When you die, the default outcome is that you and your loved ones pay for the privilege for all your finances to become public record for anyone to view. You can easily avoid this by simply using a trust. Otherwise, your estate is submitted to a process called probate, where the state judicial system will publically gather your holdings, pay your creditors, and distribute the remaining assets (per your will, if you left one; to family members, per the state’s default rules if you did not). This process costs roughly 2-7% of your total probatable assets and delays the inheritance process by 12-18 months. Trusts allow you to bypass the entire probate process and have control over the distribution of your assets after death.

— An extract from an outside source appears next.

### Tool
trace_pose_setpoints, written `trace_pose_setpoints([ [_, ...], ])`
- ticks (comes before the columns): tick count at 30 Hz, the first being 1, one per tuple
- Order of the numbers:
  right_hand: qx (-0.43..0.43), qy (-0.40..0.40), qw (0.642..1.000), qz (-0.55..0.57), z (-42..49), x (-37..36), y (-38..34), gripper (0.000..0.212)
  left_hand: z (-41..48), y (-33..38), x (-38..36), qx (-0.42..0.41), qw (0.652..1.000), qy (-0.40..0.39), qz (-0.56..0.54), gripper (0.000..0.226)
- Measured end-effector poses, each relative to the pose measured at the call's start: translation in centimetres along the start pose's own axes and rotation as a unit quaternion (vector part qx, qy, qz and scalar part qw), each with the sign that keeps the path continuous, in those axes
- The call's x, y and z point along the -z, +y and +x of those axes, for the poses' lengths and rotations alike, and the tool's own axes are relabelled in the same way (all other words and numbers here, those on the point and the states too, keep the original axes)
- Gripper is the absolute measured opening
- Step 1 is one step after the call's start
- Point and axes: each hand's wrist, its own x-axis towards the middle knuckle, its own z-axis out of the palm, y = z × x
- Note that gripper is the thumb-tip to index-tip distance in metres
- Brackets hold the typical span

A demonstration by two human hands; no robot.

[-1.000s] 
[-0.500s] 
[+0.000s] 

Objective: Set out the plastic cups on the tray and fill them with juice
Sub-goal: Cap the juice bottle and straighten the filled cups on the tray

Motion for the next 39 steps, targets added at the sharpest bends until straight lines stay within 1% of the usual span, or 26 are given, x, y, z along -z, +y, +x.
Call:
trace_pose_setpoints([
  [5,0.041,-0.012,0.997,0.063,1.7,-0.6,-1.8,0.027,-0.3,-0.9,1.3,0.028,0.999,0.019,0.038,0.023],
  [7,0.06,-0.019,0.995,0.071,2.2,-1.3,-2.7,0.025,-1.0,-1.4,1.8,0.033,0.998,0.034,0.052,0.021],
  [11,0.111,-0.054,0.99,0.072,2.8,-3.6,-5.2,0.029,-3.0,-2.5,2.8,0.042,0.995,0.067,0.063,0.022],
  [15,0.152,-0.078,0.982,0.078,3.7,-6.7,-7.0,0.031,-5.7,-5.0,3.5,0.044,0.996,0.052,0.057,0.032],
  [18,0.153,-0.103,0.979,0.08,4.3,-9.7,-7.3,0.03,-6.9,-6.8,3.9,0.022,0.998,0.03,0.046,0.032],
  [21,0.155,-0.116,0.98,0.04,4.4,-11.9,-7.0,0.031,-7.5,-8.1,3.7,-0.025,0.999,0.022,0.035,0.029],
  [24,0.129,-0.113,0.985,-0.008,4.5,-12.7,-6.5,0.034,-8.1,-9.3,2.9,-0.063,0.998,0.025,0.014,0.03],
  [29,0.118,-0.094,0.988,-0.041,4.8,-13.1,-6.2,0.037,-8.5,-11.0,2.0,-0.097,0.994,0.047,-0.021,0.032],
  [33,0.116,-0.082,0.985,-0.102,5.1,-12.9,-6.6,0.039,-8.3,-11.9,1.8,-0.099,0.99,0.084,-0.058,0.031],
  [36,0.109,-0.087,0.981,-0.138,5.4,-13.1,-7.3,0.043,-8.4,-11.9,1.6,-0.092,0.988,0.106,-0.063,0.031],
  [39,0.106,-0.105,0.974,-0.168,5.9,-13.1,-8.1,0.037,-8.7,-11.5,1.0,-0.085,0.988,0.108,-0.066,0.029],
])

A significant part of estate planning is deciding how to transfer assets outside of your estate during your lifetime and after death. Federal gift and estate taxes in the United States are currently structured such that each citizen is given an amount that they can transfer free of tax, an amount known as the “lifetime exemption”.
If you expect to use your entire lifetime exemption (i.e., you think your estate will one day surpass ~$11.7M), you have a tax incentive to move assets outside of your estate earlier in your lifetime. One leading technique for transferring such assets without using up your lifetime exemption is to leverage a Grantor-Retained Annuity Trust (GRAT).